(Stored data entries)
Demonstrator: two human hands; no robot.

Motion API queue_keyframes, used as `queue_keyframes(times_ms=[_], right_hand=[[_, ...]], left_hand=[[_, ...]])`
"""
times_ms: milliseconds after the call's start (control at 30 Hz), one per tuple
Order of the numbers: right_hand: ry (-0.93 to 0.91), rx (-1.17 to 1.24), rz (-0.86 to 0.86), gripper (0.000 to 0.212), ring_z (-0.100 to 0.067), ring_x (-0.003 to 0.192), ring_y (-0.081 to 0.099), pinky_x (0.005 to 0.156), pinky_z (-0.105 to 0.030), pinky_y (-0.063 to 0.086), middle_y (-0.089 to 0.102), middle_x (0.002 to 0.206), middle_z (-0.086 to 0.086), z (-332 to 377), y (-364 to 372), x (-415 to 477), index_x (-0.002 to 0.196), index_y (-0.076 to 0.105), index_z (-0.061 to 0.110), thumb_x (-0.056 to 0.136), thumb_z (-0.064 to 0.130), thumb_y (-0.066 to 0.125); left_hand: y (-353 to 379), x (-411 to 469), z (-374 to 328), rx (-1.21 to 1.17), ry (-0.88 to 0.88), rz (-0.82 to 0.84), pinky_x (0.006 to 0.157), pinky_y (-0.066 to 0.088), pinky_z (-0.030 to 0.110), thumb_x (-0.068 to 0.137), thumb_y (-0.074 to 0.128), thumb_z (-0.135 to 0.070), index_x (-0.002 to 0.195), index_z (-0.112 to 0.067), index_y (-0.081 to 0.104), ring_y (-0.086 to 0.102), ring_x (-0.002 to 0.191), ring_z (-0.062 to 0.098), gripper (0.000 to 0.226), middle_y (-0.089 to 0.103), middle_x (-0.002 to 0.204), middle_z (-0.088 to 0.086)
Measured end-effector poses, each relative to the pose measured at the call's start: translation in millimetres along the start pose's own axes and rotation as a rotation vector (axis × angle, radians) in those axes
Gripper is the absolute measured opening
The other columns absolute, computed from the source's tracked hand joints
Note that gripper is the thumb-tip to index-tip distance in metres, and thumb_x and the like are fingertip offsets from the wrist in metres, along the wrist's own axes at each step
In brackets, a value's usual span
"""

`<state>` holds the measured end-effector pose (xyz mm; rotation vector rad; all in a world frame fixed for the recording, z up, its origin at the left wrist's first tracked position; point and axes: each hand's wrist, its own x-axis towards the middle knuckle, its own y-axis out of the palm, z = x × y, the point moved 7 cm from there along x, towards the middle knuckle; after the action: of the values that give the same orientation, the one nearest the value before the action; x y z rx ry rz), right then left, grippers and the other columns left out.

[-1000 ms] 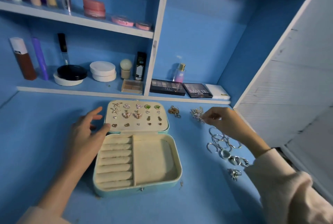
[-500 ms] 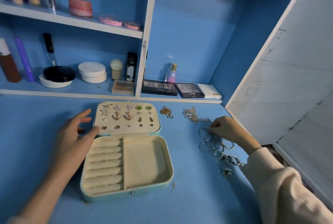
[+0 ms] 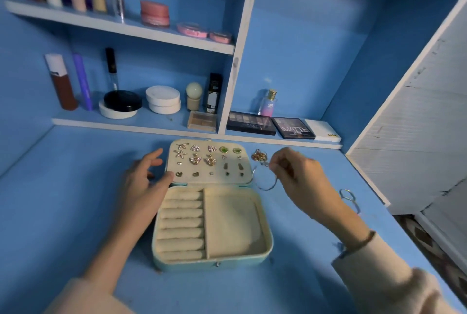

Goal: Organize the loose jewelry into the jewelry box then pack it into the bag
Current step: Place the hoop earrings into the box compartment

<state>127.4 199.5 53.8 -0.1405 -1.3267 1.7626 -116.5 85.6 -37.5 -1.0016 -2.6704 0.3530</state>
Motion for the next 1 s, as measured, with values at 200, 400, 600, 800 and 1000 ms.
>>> queue_keyframes(times_ms=[200, 400, 600, 800, 1000], right_hand=[[-0.050, -0.128, 0.260, 0.012, -0.025, 0.078, 0.053, 0.070, -0.033, 0.043, 0.059, 0.086, -0.010, 45, 58, -17, 0.094, 0.057, 0.005, 0.091, 0.010, 0.047], [0.011, -0.049, 0.180, 0.013, -0.029, 0.073, 0.057, 0.068, -0.039, 0.047, 0.066, 0.076, -0.010, 49, 60, -21, 0.094, 0.062, 0.009, 0.088, 0.010, 0.050], [0.018, 0.005, 0.175, 0.019, -0.028, 0.076, 0.056, 0.069, -0.036, 0.048, 0.064, 0.081, -0.010, 48, 61, -21, 0.098, 0.064, 0.012, 0.084, 0.006, 0.052], [-0.105, 0.014, 0.169, 0.016, -0.017, 0.076, 0.054, 0.070, -0.034, 0.049, 0.058, 0.082, 0.004, 58, 53, -24, 0.096, 0.068, 0.012, 0.084, 0.008, 0.058], [0.069, -0.154, 0.227, 0.021, -0.012, 0.089, 0.049, 0.076, -0.026, 0.042, 0.059, 0.098, 0.002, -11, 12, -18, 0.108, 0.065, 0.022, 0.086, 0.021, 0.064]], left_hand=[[-1, -1, -2, 0.010, 0.000, -0.006, 0.091, 0.043, 0.039, 0.083, 0.066, -0.009, 0.128, -0.024, 0.055, 0.053, 0.100, 0.025, 0.048, 0.058, 0.113, -0.003], [-3, -2, -5, 0.040, 0.012, -0.012, 0.087, 0.042, 0.035, 0.083, 0.066, -0.010, 0.128, -0.023, 0.055, 0.053, 0.099, 0.024, 0.048, 0.058, 0.112, -0.006], [-5, -4, -7, 0.045, 0.008, -0.010, 0.085, 0.040, 0.031, 0.084, 0.065, -0.011, 0.128, -0.024, 0.055, 0.052, 0.101, 0.022, 0.047, 0.057, 0.113, -0.007], [-6, -4, -7, 0.049, 0.014, -0.010, 0.082, 0.037, 0.029, 0.084, 0.066, -0.011, 0.129, -0.023, 0.055, 0.052, 0.100, 0.022, 0.048, 0.057, 0.114, -0.005], [-3, -2, -5, 0.028, 0.019, -0.004, 0.083, 0.036, 0.031, 0.084, 0.066, -0.009, 0.129, -0.020, 0.055, 0.052, 0.097, 0.019, 0.048, 0.060, 0.118, 0.002]])
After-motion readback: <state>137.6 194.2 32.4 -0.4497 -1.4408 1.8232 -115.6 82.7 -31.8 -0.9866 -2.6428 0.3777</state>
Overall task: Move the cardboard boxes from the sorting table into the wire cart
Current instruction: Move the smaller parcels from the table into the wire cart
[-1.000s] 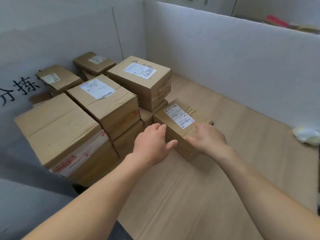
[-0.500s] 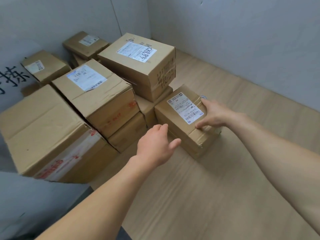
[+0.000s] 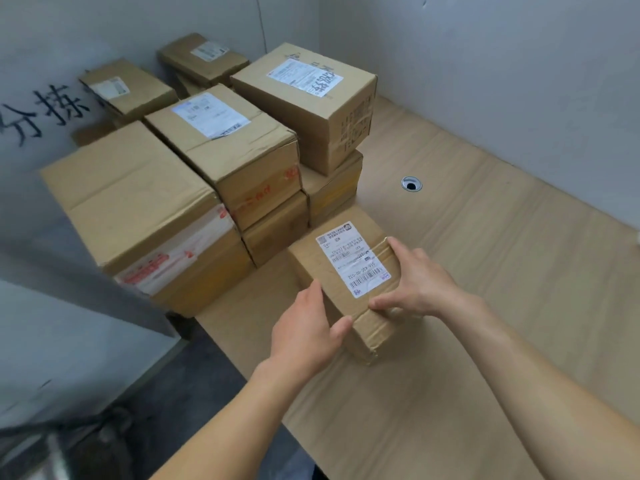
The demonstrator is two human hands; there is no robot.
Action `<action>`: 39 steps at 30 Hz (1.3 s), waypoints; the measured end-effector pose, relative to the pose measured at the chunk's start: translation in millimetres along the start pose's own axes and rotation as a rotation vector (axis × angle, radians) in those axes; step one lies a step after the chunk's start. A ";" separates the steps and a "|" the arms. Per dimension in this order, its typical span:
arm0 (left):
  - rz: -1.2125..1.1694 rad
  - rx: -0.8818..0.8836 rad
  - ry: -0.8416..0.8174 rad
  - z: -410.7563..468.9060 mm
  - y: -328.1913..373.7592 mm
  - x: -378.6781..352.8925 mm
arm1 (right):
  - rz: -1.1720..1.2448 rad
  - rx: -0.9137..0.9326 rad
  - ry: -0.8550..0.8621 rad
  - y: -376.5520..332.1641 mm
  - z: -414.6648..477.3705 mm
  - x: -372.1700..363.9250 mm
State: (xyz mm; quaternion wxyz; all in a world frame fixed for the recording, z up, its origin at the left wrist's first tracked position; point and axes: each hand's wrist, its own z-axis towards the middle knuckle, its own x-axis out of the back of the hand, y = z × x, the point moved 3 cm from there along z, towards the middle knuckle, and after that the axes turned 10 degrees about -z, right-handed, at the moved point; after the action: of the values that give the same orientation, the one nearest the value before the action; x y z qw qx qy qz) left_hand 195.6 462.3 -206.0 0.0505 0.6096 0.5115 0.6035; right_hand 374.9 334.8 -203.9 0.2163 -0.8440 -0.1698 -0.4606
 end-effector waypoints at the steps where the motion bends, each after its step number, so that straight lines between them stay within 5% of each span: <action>1: -0.025 0.013 0.016 -10.6 -9.1 3.5 | 0.010 0.008 0.001 -7.5 -11.3 -8.5; 10: -0.287 0.220 0.042 -108.5 -112.4 41.0 | 0.172 0.037 0.025 -94.8 -115.5 -91.7; 16: -0.408 0.305 0.198 -188.4 -179.5 93.6 | 0.318 0.099 0.026 -180.4 -170.1 -152.5; 27: -0.436 0.481 0.689 -318.6 -277.1 219.9 | 0.267 0.538 0.027 -368.3 -223.9 -177.6; 39: -0.445 0.724 1.086 -379.0 -301.0 262.2 | 0.086 0.954 -0.109 -497.4 -243.6 -177.3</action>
State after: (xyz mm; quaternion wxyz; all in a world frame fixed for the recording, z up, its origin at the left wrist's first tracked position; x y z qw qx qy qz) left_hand -338.2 573.2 -129.9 -0.2971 0.0800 0.7464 0.5901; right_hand -130.1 614.4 -133.5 0.5888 -0.6797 -0.3383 -0.2773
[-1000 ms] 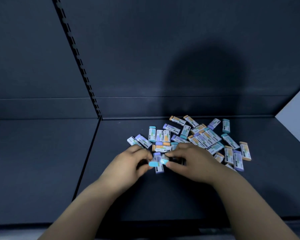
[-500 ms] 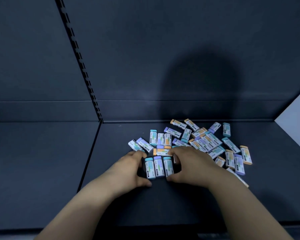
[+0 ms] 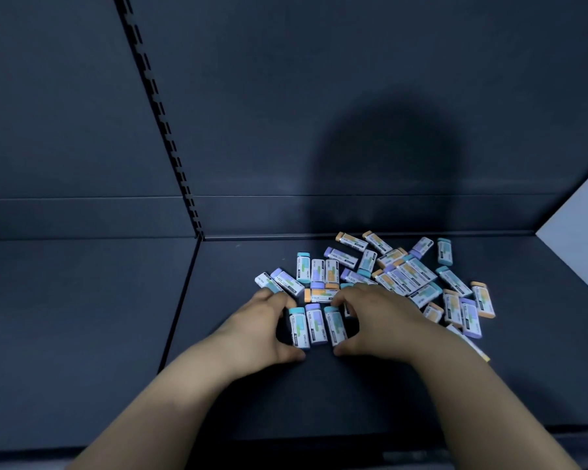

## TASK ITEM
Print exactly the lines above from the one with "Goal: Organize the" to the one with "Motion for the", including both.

## REPLY TO THE EXERCISE
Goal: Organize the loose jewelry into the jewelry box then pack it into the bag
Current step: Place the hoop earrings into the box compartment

<state>127.4 199.5 53.8 -0.1405 -1.3267 1.7626 -116.5 85.6 -37.5 -1.0016 -2.6704 0.3530</state>
Motion for the next 1 s, as measured, with values at 200, 400, 600, 800 and 1000 ms.

There's nothing left to add to the answer.